For the training and plotting we again clean up the imports, and otherwise leave the code unchanged.

Update code to run on a cluster

To run the code on a cluster we will need two steps, first, we will need to create an environment in which the code can run. How you go about this depends on the cluster. Most clusters allow the use of containers, which is why we will be using a container for this example. In the second step, we need to execute our code on the cluster using the scheduler.

Build a container for dependencies

We assume, that your cluster does have support for singularity. We provide both a singularity and docker definition file

# You might need to activate singularity depending on your cluster
singularity build python3_10 docker://harbor.cs.aalto.fi/aaltorse-public/coderefinery/parallel-workflow:latest

This commands builds the singularity container based on the docker image we provide. Containers are discussed in more details in our Container Lecture

Create a slurm script to run the code

We will need a slurm script to submit our job to the cluster queue.

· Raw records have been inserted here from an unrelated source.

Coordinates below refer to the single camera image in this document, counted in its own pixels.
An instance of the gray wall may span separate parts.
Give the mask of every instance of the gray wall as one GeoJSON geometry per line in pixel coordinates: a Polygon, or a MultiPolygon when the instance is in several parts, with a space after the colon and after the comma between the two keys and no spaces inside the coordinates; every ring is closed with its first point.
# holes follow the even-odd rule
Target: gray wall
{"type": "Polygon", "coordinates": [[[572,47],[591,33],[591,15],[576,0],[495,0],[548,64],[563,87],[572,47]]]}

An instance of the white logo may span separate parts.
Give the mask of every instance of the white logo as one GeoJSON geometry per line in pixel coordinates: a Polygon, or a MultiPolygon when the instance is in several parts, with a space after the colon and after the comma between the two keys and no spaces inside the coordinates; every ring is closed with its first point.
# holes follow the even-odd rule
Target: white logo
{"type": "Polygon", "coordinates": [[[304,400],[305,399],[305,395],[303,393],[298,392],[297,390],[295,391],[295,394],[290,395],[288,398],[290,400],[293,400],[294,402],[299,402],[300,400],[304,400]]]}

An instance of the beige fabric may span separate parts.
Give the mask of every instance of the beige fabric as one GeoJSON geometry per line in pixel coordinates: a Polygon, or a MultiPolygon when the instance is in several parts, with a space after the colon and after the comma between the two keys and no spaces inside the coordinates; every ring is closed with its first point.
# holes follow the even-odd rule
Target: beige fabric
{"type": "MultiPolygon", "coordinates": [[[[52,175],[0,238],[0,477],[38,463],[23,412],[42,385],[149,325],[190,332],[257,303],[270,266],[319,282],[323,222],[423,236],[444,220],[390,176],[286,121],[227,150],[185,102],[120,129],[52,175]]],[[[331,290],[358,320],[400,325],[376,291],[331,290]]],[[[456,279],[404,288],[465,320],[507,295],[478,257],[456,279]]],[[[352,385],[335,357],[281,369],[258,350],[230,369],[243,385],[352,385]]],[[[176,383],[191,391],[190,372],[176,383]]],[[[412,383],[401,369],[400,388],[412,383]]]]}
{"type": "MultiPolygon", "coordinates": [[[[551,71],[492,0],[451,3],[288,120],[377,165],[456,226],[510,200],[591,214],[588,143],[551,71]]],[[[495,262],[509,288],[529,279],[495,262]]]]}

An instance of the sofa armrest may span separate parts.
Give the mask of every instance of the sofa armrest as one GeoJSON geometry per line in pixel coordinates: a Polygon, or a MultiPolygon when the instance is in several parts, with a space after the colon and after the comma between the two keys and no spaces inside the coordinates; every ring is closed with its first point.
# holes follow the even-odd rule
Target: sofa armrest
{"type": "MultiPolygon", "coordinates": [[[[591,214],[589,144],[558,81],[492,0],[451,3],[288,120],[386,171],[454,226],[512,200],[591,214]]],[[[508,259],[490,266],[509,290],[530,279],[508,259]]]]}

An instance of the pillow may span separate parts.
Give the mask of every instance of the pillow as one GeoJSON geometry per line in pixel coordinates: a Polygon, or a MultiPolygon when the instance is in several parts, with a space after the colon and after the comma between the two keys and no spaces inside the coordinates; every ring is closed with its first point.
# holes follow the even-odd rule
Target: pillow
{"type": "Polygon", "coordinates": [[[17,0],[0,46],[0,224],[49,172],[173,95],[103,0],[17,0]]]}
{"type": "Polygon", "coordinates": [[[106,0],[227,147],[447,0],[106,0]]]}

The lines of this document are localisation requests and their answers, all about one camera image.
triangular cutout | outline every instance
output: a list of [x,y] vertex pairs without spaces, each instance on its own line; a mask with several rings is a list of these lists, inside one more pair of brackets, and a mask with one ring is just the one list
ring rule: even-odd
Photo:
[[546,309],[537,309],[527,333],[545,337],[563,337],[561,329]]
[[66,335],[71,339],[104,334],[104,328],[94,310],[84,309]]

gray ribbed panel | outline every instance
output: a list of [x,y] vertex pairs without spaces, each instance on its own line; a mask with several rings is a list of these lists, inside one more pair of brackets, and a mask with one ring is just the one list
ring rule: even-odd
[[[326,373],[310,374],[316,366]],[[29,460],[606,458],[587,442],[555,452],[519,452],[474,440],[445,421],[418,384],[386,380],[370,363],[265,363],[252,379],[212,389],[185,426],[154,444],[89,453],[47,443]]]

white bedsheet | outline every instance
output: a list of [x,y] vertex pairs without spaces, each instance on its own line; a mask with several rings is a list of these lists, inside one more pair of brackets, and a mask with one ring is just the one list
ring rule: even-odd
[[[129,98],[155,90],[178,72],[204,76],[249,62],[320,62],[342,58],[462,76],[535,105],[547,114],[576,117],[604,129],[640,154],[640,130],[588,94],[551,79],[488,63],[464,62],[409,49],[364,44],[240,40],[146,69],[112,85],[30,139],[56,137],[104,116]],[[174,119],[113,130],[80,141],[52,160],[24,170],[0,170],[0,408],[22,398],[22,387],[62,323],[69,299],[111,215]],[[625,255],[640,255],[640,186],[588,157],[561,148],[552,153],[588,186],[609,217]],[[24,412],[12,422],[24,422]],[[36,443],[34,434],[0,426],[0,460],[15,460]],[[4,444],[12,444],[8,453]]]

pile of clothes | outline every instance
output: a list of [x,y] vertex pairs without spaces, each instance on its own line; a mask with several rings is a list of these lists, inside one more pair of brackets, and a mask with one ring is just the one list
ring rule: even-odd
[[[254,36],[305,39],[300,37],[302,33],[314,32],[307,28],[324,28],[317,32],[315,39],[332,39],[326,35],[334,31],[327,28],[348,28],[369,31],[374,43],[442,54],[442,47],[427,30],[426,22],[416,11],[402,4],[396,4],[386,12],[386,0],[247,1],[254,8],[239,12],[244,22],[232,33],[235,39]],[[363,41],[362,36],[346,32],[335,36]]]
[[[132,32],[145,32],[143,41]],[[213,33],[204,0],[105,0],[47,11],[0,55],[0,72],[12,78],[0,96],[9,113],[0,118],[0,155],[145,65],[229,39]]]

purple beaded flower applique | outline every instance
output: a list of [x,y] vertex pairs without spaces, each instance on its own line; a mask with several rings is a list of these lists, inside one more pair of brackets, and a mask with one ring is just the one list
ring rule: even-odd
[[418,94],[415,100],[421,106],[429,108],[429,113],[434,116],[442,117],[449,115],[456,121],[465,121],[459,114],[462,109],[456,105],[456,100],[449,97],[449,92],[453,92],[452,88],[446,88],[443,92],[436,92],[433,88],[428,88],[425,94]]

The script we will be using is the following:

#!/bin/bash
#SBATCH --job-name=long_job
#SBATCH --time=01:00:00
#SBATCH --mem=1G
#SBATCH --cpus-per-task=1

# We assume, that singularity runs out of the box on your cluster, if not, you will have to
# add a command here that makes the singularity command available on your cluster

# Example command: replace with your actual command
singularity exec python_container python preprocess.py

singularity exec python_container python train_and_plot.py

When this is done, we now have some code that runs on the cluster. This code will run all the different metrics and neighbourhood sizes one after another.